Every aspect I’ve been able to accomplish for my own mental health, has been aided by God, who has helped me to become a fully balanced individual. I will always be changing, growing and becoming, the knowledge will always be evolving, but God orchestrates many aspects during the crisis that will never change going forward, and one of those is learning how to love, while still remaining detached. ((HUGS))

Everything we do, everything we are, and everything we become, originates from within our Self, and that includes making a choice to love people in spite of being in total detachment.

If you choose to do so, you can remain in total detachment indefinitely. It’s up to you, although God may have something different to say about that, when He deems the time is right for you to be encouraged, or “nudged” out of detachment. Detachment cannot be used to regulate your emotional connection to your spouse. God doesn’t allow for that. Why? Because you cannot be detached, and emotionally attached at the same time–it has to be one or the other, not both. If you have any emotional attachment remaining, you are not fully detached from the hurtful behavior, and drama of the midlife spouse.

There came a right time when God nudged me forward out of detachment, then helped me further, as I began to learn how to attach, and detach at a moment’s notice. When the time was right for both of us to begin connecting again, but still protecting myself from being emotionally drawn into his still ongoing drama, God began teaching me to walk an emotional tightrope that allowed me to attach as needed, and then detach as needed.

Like Total Detachment this particular emotional skill isn’t something one can develop overnight–it takes time to perfect the art of attaching, and then immediately detaching the instant a particular situation starts going south–or “out of control.”

You’re deliberately choosing your actions, reactions, responses to what is still your spouse’s midlife crisis. In addition, your detached way of relating to her immature struggles is also a conscious choice.

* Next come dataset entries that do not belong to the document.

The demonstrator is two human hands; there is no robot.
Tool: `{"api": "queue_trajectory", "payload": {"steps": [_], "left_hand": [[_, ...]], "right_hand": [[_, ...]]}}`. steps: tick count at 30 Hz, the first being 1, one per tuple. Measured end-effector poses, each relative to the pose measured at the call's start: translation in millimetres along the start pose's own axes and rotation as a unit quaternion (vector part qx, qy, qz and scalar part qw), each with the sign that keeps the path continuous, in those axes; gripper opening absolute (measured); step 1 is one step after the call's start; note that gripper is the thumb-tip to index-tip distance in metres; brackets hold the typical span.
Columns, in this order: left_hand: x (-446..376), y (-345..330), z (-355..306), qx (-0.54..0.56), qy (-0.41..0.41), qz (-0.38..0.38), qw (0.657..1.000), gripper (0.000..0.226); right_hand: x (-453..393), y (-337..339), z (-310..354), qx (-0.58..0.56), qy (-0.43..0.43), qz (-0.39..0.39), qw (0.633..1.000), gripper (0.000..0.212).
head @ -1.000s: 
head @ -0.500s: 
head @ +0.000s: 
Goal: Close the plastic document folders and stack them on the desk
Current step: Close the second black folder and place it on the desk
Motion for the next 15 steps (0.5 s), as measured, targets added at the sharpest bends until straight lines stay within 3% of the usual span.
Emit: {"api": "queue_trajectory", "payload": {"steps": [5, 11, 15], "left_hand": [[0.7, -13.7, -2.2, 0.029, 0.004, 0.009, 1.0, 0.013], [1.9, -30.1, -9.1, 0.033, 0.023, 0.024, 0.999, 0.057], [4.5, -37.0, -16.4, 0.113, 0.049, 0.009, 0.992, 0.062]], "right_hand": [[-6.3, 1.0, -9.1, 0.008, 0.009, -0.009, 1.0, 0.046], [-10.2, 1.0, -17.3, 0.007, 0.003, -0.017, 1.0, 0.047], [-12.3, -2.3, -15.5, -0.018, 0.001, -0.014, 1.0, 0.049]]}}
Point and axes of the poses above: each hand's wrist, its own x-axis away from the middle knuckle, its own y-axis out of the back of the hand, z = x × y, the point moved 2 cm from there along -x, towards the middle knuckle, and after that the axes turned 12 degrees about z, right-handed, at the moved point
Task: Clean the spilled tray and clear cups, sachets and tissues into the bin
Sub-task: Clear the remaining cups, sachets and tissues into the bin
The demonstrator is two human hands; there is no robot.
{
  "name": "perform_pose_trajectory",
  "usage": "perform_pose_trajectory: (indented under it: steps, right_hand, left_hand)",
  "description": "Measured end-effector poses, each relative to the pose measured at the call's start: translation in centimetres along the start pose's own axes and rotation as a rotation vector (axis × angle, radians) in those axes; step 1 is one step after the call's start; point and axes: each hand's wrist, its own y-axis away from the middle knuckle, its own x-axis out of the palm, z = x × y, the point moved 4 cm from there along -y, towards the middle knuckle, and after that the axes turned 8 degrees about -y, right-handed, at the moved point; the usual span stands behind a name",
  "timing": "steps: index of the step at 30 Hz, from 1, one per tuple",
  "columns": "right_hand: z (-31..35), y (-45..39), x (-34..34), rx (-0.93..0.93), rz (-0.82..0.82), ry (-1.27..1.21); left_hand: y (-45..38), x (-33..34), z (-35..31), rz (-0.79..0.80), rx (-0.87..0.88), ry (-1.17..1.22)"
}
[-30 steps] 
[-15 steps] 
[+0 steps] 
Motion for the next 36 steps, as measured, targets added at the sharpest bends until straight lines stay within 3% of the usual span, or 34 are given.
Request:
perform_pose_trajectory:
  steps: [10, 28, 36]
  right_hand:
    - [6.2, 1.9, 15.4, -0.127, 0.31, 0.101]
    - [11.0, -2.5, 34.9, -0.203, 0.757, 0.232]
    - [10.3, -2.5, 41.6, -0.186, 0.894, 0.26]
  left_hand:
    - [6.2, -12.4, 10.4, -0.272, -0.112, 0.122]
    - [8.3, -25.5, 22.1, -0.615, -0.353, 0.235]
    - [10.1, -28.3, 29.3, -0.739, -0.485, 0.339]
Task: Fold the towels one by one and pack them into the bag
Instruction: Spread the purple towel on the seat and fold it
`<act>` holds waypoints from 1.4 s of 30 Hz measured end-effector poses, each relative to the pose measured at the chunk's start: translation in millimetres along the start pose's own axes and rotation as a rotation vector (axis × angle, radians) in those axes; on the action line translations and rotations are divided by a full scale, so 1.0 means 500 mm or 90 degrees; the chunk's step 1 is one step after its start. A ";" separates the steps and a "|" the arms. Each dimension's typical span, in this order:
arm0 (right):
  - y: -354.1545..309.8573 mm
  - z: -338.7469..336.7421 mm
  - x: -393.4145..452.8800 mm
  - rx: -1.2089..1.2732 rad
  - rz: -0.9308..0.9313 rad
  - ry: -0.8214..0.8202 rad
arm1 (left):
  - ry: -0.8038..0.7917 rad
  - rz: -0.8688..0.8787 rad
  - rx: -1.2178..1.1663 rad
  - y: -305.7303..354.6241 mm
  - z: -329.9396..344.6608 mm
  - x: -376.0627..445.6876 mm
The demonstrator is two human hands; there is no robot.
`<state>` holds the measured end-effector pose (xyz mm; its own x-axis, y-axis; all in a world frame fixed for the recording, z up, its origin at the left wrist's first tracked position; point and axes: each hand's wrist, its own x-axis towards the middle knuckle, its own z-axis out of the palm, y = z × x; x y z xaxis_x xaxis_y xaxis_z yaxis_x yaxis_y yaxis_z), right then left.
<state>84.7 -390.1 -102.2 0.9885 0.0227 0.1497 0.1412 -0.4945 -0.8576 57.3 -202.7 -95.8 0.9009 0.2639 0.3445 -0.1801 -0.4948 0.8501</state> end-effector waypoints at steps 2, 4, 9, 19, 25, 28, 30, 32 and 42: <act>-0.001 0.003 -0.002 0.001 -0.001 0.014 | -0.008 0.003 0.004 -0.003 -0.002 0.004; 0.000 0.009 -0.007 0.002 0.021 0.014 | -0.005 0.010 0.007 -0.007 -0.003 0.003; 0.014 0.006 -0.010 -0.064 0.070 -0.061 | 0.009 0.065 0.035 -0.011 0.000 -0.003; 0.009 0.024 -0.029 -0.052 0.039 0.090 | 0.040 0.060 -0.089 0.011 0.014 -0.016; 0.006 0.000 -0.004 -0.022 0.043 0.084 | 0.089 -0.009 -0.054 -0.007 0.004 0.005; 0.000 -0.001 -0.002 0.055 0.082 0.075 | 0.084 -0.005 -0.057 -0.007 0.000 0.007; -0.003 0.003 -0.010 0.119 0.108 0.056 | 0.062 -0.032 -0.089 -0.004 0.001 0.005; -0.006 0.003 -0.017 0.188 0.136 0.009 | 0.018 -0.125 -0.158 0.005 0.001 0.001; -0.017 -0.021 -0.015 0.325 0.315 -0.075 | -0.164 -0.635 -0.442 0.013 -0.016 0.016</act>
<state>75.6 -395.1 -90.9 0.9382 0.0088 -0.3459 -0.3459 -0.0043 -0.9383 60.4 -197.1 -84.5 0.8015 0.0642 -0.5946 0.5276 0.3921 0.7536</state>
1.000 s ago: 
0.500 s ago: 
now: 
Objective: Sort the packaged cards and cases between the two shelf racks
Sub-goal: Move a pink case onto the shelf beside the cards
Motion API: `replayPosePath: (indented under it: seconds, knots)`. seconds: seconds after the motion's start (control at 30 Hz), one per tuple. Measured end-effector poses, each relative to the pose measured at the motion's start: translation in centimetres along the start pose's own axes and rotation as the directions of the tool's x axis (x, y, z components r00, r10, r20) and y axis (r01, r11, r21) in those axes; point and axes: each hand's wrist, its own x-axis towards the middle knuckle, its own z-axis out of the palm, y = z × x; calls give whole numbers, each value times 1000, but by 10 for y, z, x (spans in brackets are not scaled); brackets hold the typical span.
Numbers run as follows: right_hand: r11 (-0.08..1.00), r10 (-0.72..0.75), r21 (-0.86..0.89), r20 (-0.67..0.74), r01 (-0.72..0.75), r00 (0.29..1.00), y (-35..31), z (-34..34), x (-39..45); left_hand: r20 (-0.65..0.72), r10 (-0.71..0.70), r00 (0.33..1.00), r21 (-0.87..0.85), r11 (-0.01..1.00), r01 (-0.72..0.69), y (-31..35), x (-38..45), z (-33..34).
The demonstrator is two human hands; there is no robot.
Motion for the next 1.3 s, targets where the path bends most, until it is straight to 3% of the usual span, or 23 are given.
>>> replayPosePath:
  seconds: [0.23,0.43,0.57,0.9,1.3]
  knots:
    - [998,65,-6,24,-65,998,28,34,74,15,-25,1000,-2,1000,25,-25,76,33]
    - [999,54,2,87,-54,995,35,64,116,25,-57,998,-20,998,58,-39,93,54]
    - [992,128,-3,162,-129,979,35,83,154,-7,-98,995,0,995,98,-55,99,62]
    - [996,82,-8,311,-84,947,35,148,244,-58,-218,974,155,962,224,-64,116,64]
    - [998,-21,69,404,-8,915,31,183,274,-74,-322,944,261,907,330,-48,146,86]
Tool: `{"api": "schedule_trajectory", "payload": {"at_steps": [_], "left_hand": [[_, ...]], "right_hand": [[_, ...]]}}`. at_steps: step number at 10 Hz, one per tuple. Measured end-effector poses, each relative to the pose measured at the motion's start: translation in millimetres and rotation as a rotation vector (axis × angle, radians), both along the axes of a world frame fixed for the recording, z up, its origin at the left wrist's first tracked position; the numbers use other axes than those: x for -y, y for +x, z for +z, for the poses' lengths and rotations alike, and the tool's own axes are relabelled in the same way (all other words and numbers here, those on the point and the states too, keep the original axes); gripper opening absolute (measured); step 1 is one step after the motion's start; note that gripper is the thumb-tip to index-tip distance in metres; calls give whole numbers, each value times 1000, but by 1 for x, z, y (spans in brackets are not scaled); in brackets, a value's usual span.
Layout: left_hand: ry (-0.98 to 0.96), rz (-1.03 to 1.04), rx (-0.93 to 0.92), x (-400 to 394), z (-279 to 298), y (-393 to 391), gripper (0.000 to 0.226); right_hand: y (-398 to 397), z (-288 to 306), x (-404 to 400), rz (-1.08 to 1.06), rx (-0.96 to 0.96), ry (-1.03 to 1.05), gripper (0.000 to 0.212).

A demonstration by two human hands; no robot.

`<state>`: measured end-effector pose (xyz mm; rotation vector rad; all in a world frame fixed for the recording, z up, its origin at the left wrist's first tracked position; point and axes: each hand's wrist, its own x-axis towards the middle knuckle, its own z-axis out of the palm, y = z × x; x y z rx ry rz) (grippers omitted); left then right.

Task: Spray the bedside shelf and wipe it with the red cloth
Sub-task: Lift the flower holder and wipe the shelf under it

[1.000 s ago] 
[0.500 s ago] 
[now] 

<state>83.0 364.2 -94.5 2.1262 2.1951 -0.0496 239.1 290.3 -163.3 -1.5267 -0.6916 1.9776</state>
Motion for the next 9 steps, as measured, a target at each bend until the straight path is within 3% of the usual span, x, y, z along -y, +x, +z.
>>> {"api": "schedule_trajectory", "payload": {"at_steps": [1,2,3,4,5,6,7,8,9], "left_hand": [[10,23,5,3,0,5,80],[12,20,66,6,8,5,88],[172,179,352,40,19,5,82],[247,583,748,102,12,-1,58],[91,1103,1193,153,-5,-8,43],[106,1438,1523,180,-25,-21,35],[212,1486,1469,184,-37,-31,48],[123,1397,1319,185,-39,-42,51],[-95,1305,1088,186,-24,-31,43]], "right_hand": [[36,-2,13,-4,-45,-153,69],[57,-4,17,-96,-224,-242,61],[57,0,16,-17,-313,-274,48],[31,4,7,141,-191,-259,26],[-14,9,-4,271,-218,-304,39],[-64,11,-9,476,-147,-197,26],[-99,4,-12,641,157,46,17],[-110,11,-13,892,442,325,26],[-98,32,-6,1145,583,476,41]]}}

Everything becomes a choice, when you realize that nothing you do, nothing you say, and nothing you feel is going to make any difference to the rebellious midlife spouse. They want what they want when they want it, and you’re choosing NOT to respond/react to them in the ways they would really like for you to (they want and need for you to help justify their sinful rebellious ways). You’re simply standing to the side,(detaching from the situation) and allowing them to fall and bump their heads as they’re struggling to emotionally grow up.

With everything being a conscious choice on your part, then Unconditional LOVE also becomes a conscious choice. Just like God, who CHOOSES to love us in spite of ourselves, in spite of our actions, our fallen human state, but remains detached to our behaviors, we are also learning to become more like God. As we navigate the process of completing the necessary separation of behavior, vs. the hurting person, we should learn to choose to love the person while hating their behavior.

Along these same lines, we learn to choose to love our midlife spouses as God does, but we’re also learning to choose to love ourselves enough to continue standing clear of (staying detached from) their destructive behaviors.

I can honestly say, that the only time I ever really “lost” my love was when I was navigating through the intense fires of my own rage that resulted from truth, that transformed into the reality that everything I once knew was gone, lost, and nothing would ever be the same.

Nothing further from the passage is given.